If you recorded your collection on cards or in a looseleaf notebook, you can break it down into individual classifications for filing purposes. You may wish to even break down those classifications further.  Some specialties may not require such complete listings, and some individual headings may need to be expanded. For example, if the specialty is Eastlake-inspired furniture, subheadings can be added in the furniture category to identify makers or types of furniture. In the case of bottles, for example, specify the type of glass, blown or molded, the color and shape, and the type of bottle—whiskey bottle, flask, bitters bottle, or house-hold bottle. The contents of your collection and your planned future acquisitions will determine the headings you choose.

Using a digital camera or camera-equipped smartphone, you may wish to add photos of the items in your collection to your listings or database. Photograph the items individually. If you’re working with small objects, consider buying or making a lightbox—a box with white paper on three sides and bottom—in which you can photograph them. Save the originals as is, but make copies of all the photos first and rename them using the catalog number you’ve assigned to that object.

Most growing collections represent substantial investments of time and effort as well as money. Besides its obvious uses for insurance claims, a carefully kept catalog is valuable to those who may buy or inherit your collection. Cataloging is also a way of becoming intimately acquainted with all the objects in your collection, identifying the collection's strengths and weaknesses, and  taking the time to enjoy it thoroughly.

Monday, October 7, 2013

Organizing Your Collections


QUESTIONS: I love collecting things and have been doing it a long time. But I now find I really don’t know exactly what I have. Can you give me some advice on how to organize my collections?

ANSWERS: Collecting things can be addictive. And over time your collections may become so large that you lose sight of what you actually have. Organizing your collections is important if you’re to truly enjoy them.

Private collections often start with one or two items—perhaps a striking old photograph or an old vase. You treasure a few objects and know their every feature by heart. As the objects multiply, however, you’ll  forget where you found an object or what its history was. Cataloging of your collection can record those details, document the artifacts for insurance, and form a framework to keep similar objects together.

Collectors have a common need to know what they have and where they got it.

There are three ways to catalog your collections. All of them are rather simple. The first uses
standard 3 x 5 or 5 x 8-inch cards and a notebook, or logbook. Another uses a three-ring binder with dividers if you prefer to keep all the information under one cover. In either case, no special materials are needed; cards, notebooks, and binders are available at any office-supply or stationery store.

The third way is to create a computer database. You can begin by using the cards you prepared above, then transferring the information to a database later.

The first step in any classification system is a catalog number, which will appear on the artifact, in the logbook, and on every receipt, canceled check, photograph, or card that relates to it. The number is the essential link between your records and the item.

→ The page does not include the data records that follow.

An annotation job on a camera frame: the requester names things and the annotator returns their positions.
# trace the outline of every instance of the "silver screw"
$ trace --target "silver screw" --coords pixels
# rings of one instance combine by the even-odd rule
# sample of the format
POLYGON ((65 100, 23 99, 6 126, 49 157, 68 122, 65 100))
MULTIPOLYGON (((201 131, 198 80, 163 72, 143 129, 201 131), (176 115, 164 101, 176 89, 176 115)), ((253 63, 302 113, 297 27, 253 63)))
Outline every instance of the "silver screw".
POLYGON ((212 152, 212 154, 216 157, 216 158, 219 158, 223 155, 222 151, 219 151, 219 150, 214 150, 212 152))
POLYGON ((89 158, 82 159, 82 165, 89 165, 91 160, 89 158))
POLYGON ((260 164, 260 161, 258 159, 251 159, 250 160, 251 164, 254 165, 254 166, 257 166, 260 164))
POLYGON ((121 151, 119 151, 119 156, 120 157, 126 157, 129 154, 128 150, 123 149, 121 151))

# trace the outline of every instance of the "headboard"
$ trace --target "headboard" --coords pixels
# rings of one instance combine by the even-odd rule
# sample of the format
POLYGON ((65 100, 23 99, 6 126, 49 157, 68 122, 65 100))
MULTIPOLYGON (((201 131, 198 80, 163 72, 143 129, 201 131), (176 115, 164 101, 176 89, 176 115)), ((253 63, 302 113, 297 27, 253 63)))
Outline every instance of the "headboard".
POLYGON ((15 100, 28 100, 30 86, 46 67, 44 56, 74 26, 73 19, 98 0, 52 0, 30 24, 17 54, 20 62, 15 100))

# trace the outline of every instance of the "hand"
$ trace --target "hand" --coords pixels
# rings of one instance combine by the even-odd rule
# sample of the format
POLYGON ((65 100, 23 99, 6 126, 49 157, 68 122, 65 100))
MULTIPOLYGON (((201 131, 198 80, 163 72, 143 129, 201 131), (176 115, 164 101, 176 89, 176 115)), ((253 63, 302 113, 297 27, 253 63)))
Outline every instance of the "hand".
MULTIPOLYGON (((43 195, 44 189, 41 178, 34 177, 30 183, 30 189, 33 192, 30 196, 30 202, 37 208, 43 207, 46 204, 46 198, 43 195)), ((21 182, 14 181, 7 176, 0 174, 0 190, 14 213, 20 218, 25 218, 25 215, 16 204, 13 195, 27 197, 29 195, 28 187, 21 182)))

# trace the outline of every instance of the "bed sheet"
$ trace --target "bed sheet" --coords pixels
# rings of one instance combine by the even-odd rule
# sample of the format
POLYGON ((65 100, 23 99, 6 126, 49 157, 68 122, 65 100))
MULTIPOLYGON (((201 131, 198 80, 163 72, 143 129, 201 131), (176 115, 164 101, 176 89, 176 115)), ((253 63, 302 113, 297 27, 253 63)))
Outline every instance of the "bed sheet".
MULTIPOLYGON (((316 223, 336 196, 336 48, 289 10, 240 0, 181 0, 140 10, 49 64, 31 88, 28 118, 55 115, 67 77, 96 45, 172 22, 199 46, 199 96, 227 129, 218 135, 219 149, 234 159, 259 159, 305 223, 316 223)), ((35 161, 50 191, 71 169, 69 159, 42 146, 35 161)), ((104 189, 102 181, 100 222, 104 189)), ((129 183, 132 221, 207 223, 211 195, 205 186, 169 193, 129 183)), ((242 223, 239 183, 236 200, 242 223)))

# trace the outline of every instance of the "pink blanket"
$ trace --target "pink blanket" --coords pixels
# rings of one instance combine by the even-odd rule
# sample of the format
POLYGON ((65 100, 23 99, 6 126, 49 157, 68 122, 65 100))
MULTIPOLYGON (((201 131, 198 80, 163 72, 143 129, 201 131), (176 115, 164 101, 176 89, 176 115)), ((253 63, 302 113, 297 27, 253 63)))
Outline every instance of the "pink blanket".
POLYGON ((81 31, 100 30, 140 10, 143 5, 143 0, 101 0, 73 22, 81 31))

The objects in your collection should be numbered in sequence in the order in which you acquired them. Although simple numbers will serve, a three-part number is more useful because it includes the year the object was acquired and the source. Individual items purchased at the same time from the same source will thus each have this number.

It’s a good idea to record the numbers consecutively in the logbook as soon as you assign them. Include in the entry basic information about the source, a brief description of the object, and the price paid for it. That information, along with the receipt or canceled check, can be used to document a claim if a part or all of the collection should be damaged or destroyed. The log should be stored in a safe place and updated regularly.